Copy each line of the listing below exactly and drop the images.

■ Data for review
■ ■ ■ ■ ■ ■ ■
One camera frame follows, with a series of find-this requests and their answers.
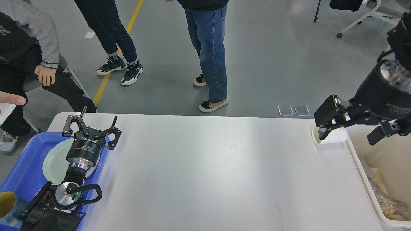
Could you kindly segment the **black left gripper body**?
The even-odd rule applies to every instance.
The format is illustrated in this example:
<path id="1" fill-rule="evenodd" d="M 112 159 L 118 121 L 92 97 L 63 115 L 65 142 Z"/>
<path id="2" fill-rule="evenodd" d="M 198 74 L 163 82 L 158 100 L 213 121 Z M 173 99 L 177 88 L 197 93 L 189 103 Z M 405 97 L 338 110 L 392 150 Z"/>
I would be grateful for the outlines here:
<path id="1" fill-rule="evenodd" d="M 95 167 L 100 159 L 101 149 L 104 146 L 104 138 L 92 140 L 90 138 L 74 138 L 74 141 L 66 156 L 70 167 L 82 169 Z"/>

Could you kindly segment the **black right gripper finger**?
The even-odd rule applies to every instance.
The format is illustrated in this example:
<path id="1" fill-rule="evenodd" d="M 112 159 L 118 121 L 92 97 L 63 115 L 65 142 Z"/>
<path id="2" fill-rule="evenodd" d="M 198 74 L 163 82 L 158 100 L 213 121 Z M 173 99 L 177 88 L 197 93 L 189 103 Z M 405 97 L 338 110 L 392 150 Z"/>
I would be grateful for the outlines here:
<path id="1" fill-rule="evenodd" d="M 333 94 L 327 97 L 314 113 L 320 140 L 325 140 L 332 130 L 354 125 L 351 119 L 345 117 L 351 106 L 349 101 L 340 100 L 337 95 Z"/>
<path id="2" fill-rule="evenodd" d="M 368 143 L 374 146 L 384 137 L 391 137 L 395 134 L 400 136 L 407 136 L 411 133 L 411 119 L 410 117 L 395 120 L 389 123 L 387 120 L 381 121 L 380 126 L 376 127 L 371 133 L 367 135 Z"/>

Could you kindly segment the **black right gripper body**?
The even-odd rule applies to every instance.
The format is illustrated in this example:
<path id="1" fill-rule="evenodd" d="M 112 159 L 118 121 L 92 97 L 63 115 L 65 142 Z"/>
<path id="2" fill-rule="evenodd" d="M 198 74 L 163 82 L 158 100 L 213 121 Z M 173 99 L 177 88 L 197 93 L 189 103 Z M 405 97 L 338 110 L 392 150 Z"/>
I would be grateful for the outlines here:
<path id="1" fill-rule="evenodd" d="M 410 71 L 399 60 L 378 62 L 349 102 L 350 124 L 377 125 L 410 117 Z"/>

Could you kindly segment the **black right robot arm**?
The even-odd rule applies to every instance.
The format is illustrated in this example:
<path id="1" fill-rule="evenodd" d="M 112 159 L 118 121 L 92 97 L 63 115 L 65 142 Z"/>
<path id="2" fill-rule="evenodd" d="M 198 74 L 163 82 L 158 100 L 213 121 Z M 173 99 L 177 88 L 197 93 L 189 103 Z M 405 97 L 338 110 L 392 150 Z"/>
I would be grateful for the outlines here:
<path id="1" fill-rule="evenodd" d="M 330 95 L 314 113 L 317 143 L 339 128 L 356 124 L 374 125 L 367 135 L 373 146 L 384 137 L 406 136 L 411 131 L 411 32 L 410 12 L 405 12 L 388 32 L 391 49 L 383 52 L 376 66 L 348 101 Z"/>

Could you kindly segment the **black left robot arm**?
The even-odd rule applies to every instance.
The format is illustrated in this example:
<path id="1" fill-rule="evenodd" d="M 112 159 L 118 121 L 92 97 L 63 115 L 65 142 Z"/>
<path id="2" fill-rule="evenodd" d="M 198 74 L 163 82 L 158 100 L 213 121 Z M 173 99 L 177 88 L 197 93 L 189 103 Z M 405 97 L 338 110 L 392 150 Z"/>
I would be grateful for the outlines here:
<path id="1" fill-rule="evenodd" d="M 21 231 L 76 231 L 86 215 L 80 209 L 102 198 L 101 187 L 86 180 L 96 170 L 103 147 L 113 150 L 122 132 L 116 127 L 116 116 L 106 130 L 88 127 L 85 111 L 69 115 L 63 127 L 63 137 L 73 137 L 66 175 L 60 184 L 48 181 L 23 209 L 18 218 Z"/>
■ ■ ■ ■ ■ ■ ■
■ Response
One camera frame follows, with a series of find-this requests and their answers.
Could you kindly segment the **black left gripper body**?
The even-odd rule applies to every instance.
The format is illustrated in this example:
<path id="1" fill-rule="evenodd" d="M 112 159 L 118 121 L 92 97 L 63 115 L 65 142 Z"/>
<path id="2" fill-rule="evenodd" d="M 198 74 L 163 82 L 158 100 L 213 121 Z M 173 99 L 177 88 L 197 93 L 189 103 Z M 405 97 L 338 110 L 392 150 Z"/>
I would be grateful for the outlines here:
<path id="1" fill-rule="evenodd" d="M 95 167 L 100 159 L 101 149 L 104 146 L 104 138 L 92 140 L 90 138 L 74 138 L 74 141 L 66 156 L 70 167 L 82 169 Z"/>

Could you kindly segment the **black right gripper finger**?
The even-odd rule applies to every instance.
The format is illustrated in this example:
<path id="1" fill-rule="evenodd" d="M 112 159 L 118 121 L 92 97 L 63 115 L 65 142 Z"/>
<path id="2" fill-rule="evenodd" d="M 198 74 L 163 82 L 158 100 L 213 121 Z M 173 99 L 177 88 L 197 93 L 189 103 Z M 405 97 L 338 110 L 392 150 Z"/>
I would be grateful for the outlines here:
<path id="1" fill-rule="evenodd" d="M 333 94 L 327 97 L 314 113 L 320 140 L 325 140 L 332 130 L 354 125 L 351 119 L 345 117 L 351 106 L 349 101 L 340 100 L 337 95 Z"/>
<path id="2" fill-rule="evenodd" d="M 368 143 L 374 146 L 384 137 L 391 137 L 395 134 L 400 136 L 407 136 L 411 133 L 411 119 L 410 117 L 395 120 L 389 123 L 387 120 L 381 121 L 380 126 L 376 127 L 371 133 L 367 135 Z"/>

Could you kindly segment the **black right gripper body**?
The even-odd rule applies to every instance.
The format is illustrated in this example:
<path id="1" fill-rule="evenodd" d="M 112 159 L 118 121 L 92 97 L 63 115 L 65 142 Z"/>
<path id="2" fill-rule="evenodd" d="M 198 74 L 163 82 L 158 100 L 213 121 Z M 173 99 L 177 88 L 197 93 L 189 103 Z M 405 97 L 338 110 L 392 150 Z"/>
I would be grateful for the outlines here:
<path id="1" fill-rule="evenodd" d="M 410 71 L 399 60 L 378 62 L 349 102 L 350 124 L 377 125 L 410 117 Z"/>

Could you kindly segment the **black right robot arm**?
The even-odd rule applies to every instance.
The format is illustrated in this example:
<path id="1" fill-rule="evenodd" d="M 112 159 L 118 121 L 92 97 L 63 115 L 65 142 Z"/>
<path id="2" fill-rule="evenodd" d="M 198 74 L 163 82 L 158 100 L 213 121 Z M 173 99 L 177 88 L 197 93 L 189 103 Z M 405 97 L 338 110 L 392 150 Z"/>
I would be grateful for the outlines here:
<path id="1" fill-rule="evenodd" d="M 330 95 L 314 113 L 317 143 L 339 128 L 356 124 L 374 125 L 367 135 L 373 146 L 384 137 L 406 136 L 411 131 L 411 32 L 410 12 L 405 12 L 388 32 L 391 49 L 383 52 L 376 66 L 348 101 Z"/>

Could you kindly segment the **black left robot arm**?
The even-odd rule applies to every instance.
The format is illustrated in this example:
<path id="1" fill-rule="evenodd" d="M 112 159 L 118 121 L 92 97 L 63 115 L 65 142 Z"/>
<path id="2" fill-rule="evenodd" d="M 198 74 L 163 82 L 158 100 L 213 121 Z M 173 99 L 177 88 L 197 93 L 189 103 Z M 405 97 L 338 110 L 392 150 Z"/>
I would be grateful for the outlines here:
<path id="1" fill-rule="evenodd" d="M 21 231 L 76 231 L 86 215 L 80 209 L 102 198 L 101 187 L 86 180 L 96 170 L 103 147 L 113 150 L 122 132 L 116 127 L 116 116 L 106 130 L 88 127 L 85 111 L 69 115 L 63 127 L 63 137 L 73 137 L 66 175 L 60 184 L 48 181 L 23 209 L 18 218 Z"/>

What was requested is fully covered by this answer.